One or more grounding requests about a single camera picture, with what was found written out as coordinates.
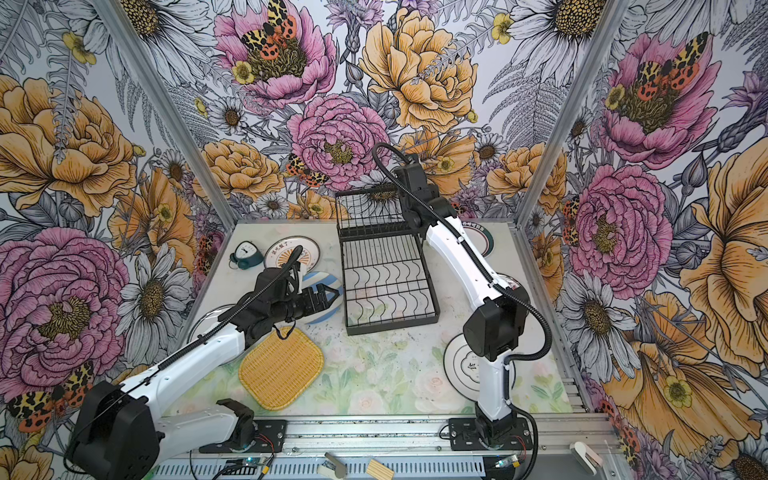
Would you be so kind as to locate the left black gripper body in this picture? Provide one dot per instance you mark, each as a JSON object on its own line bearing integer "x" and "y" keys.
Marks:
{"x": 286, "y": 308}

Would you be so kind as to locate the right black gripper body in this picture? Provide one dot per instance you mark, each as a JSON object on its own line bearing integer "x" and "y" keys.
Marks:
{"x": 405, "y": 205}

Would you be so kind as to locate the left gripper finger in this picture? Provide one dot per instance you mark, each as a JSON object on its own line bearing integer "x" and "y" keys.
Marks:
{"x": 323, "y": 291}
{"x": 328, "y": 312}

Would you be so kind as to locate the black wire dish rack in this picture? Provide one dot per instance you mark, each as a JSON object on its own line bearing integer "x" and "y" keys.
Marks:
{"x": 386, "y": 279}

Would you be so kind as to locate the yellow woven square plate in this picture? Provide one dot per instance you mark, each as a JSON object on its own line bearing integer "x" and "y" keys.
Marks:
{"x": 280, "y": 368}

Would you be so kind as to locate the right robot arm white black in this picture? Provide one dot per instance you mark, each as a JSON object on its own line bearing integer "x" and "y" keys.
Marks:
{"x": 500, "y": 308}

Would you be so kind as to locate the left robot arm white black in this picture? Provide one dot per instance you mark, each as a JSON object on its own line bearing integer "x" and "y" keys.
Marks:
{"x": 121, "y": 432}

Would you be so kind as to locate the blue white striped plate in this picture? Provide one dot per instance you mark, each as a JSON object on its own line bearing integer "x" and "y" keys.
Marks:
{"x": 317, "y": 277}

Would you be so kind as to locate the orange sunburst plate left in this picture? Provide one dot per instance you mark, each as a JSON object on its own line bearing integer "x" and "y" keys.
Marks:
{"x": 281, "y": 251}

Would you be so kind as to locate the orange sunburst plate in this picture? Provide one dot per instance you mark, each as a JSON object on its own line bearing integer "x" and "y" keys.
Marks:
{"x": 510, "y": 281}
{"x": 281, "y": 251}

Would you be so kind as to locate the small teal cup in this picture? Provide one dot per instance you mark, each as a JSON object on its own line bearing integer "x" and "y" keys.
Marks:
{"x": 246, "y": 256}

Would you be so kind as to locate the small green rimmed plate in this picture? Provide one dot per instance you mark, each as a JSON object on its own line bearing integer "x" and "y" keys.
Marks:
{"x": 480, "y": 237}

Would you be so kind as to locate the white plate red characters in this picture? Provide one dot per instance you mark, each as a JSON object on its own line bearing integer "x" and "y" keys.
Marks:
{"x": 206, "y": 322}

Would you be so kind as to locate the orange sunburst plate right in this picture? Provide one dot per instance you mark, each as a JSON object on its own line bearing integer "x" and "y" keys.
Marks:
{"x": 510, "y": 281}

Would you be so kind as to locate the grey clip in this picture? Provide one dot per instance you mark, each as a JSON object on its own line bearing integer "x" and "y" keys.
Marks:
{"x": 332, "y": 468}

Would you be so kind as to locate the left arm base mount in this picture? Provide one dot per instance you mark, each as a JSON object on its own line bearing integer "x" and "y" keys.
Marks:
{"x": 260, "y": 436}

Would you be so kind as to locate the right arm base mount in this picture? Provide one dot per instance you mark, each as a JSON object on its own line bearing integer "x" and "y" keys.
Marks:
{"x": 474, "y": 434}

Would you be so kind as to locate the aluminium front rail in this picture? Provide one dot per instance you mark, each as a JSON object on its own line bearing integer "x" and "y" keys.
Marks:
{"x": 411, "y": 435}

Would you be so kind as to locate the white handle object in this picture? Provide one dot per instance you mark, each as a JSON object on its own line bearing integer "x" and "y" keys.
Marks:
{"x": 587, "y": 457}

◆ ◆ ◆ ◆ ◆

From the material above, return every line that contains "mount".

*Final answer*:
Would you be so kind as to locate the left arm base mount in this picture? Provide one dot per instance you mark, each as a JSON object on its own line bearing integer "x" and "y" keys.
Would you be so kind as to locate the right arm base mount in this picture? Provide one dot per instance you mark, each as a JSON object on its own line bearing integer "x" and "y" keys.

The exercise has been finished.